Complementary therapies

These include treatments such as massage and relaxation therapies, which can be useful to help you manage withdrawal symptoms. Some herbal or natural remedies can also help, but you should first seek advice from your doctor or treatment service because withdrawing from alcohol and some drugs can be life-threatening.

Peer support 

These programs are provided both for people who use AOD, and their family members or support person. They are usually established by people who have had personal experience with AOD, and are often based on the Twelve-step Program model. Alcoholics Anonymous and Narcotics Anonymous are two examples of these.

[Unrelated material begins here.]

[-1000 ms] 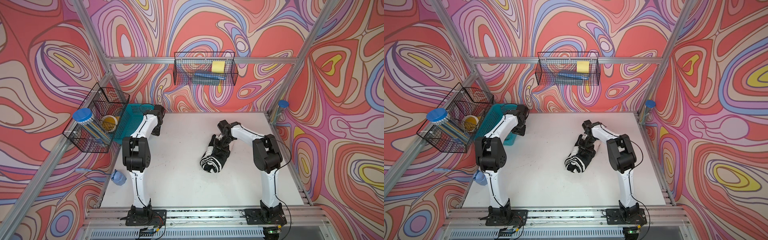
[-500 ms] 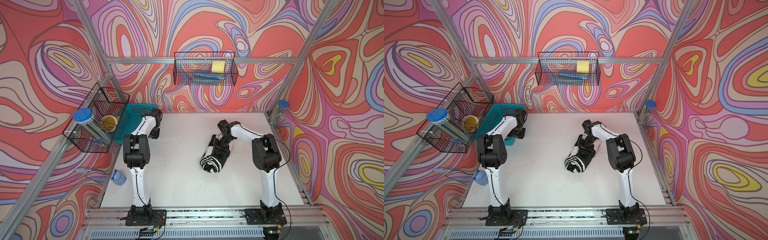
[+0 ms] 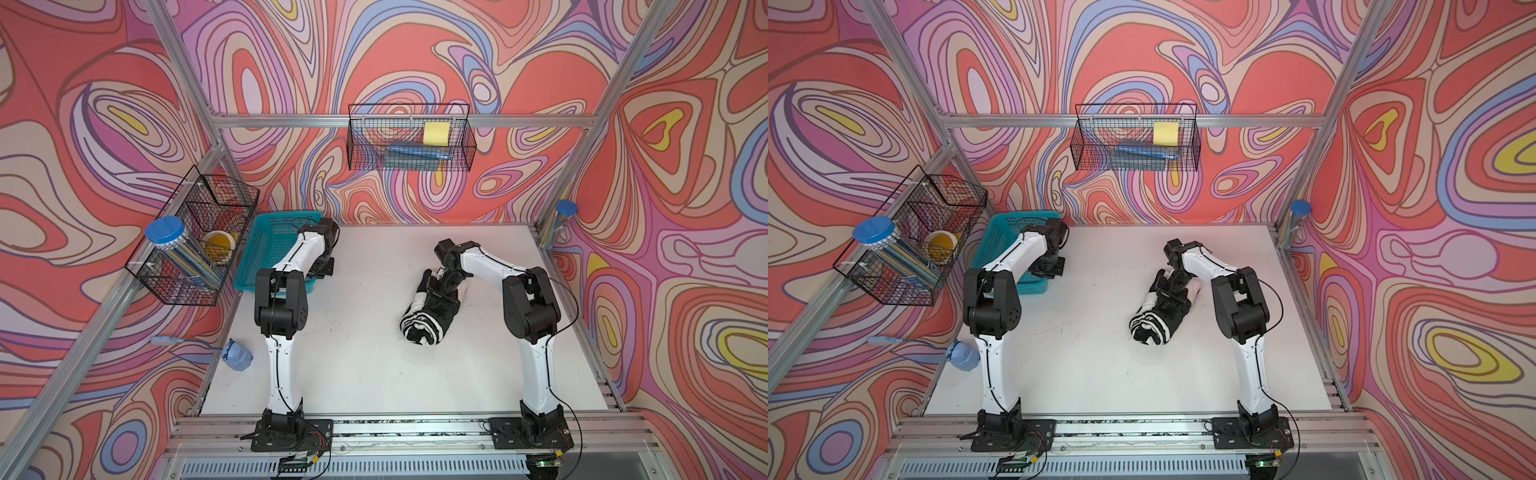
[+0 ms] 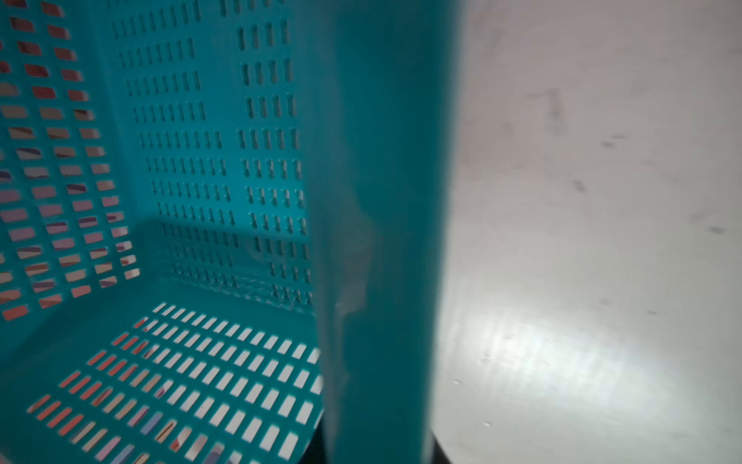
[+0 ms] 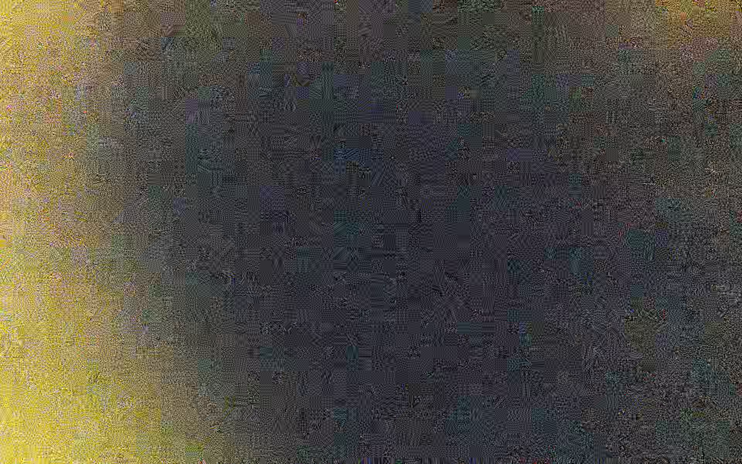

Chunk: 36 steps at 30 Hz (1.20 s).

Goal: Roll up the pillowcase
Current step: Move the bin to the center of the board.

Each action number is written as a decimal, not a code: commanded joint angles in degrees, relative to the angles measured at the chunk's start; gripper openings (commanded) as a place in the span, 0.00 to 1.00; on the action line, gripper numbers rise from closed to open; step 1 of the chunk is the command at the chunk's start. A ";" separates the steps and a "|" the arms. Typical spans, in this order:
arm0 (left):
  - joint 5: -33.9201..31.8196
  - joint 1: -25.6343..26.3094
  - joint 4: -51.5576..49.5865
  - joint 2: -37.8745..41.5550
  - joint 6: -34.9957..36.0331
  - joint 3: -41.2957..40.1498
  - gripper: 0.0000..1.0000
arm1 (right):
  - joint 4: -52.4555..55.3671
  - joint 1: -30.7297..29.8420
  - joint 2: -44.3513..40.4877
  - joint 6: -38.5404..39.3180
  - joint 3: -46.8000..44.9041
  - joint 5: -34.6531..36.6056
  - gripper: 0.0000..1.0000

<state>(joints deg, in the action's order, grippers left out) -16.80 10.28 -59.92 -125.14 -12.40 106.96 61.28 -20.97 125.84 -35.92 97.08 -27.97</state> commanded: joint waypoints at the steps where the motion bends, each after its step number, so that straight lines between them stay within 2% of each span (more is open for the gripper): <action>1: 6.63 9.50 -5.24 3.07 -9.07 -0.12 0.00 | -5.40 -0.34 7.66 1.02 -3.89 5.81 0.21; 2: 6.05 11.84 -6.38 2.93 -11.28 0.25 0.00 | -5.38 -0.34 7.41 1.18 -4.28 5.86 0.21; 5: 10.82 18.00 -7.55 3.41 -19.39 -1.07 0.00 | -5.51 -0.28 6.36 1.51 -5.82 6.17 0.21; 9: 17.17 22.46 -6.31 5.64 -30.77 -6.22 0.00 | -5.46 -0.08 5.24 1.91 -7.11 7.00 0.21; 12: 17.51 24.98 -7.08 7.14 -34.39 -7.66 0.00 | -5.51 0.19 4.53 2.29 -7.95 7.32 0.21; 18: 20.54 25.68 -4.09 8.20 -36.52 -9.48 0.00 | -6.64 0.53 4.00 2.26 -9.49 7.31 0.21; 22: 20.08 27.65 -6.56 8.06 -34.46 -9.23 0.00 | -6.62 0.50 4.04 2.33 -8.97 7.30 0.21; 25: 23.28 28.41 -3.82 10.20 -35.47 -13.52 0.00 | -6.42 0.67 4.40 2.31 -7.97 7.49 0.21; 31: 24.88 29.88 -5.30 9.61 -33.82 -13.00 0.00 | -5.82 0.89 5.31 2.34 -6.31 7.39 0.21; 32: 25.12 29.88 -6.27 9.24 -33.80 -12.58 0.05 | -5.65 0.96 5.54 2.38 -5.93 7.48 0.21; 35: 26.85 30.18 -5.71 10.49 -33.50 -14.26 0.43 | -5.12 1.11 5.67 2.53 -5.33 7.66 0.21; 36: 26.41 30.15 -5.89 11.14 -33.12 -14.71 0.51 | -5.11 1.23 5.58 2.57 -5.24 7.66 0.21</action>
<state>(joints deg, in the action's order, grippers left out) 0.54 39.75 -64.14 -115.28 -45.78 94.17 59.00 -20.16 124.40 -34.52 94.59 -28.84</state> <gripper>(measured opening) 0.386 0.205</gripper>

Substitution pharmacotherapy is the use of medication to replace a harmful drug. This is given as a legal, measured, prescribed dose of a drug, and helps take away cravings so that you can work on other issues that will help you to recover.

Pharmacotherapy is only available for withdrawal from some drugs. For example, buprenorphine, methadone and naltrexone are used in the treatment of opioid dependence.

Your doctor or treatment service can give you more information about what is available to help you.

Withdrawal & Rehab

Giving up cannabis after using it for a long time is challenging. The body will need to get used to functioning without it. Withdrawal symptoms may last for a week but sleep may be affected for longer. Symptoms include:

  • Generalised anxiety
  • Irritability and aggressive behaviour
  • Reduced appetite and upset stomach
  • Restless sleep and nightmares
Important notice

Please note: The information given on this page is not medical advice and should not be relied upon in that way. Individuals wanting medical advice about Cannabis should consult a health professional.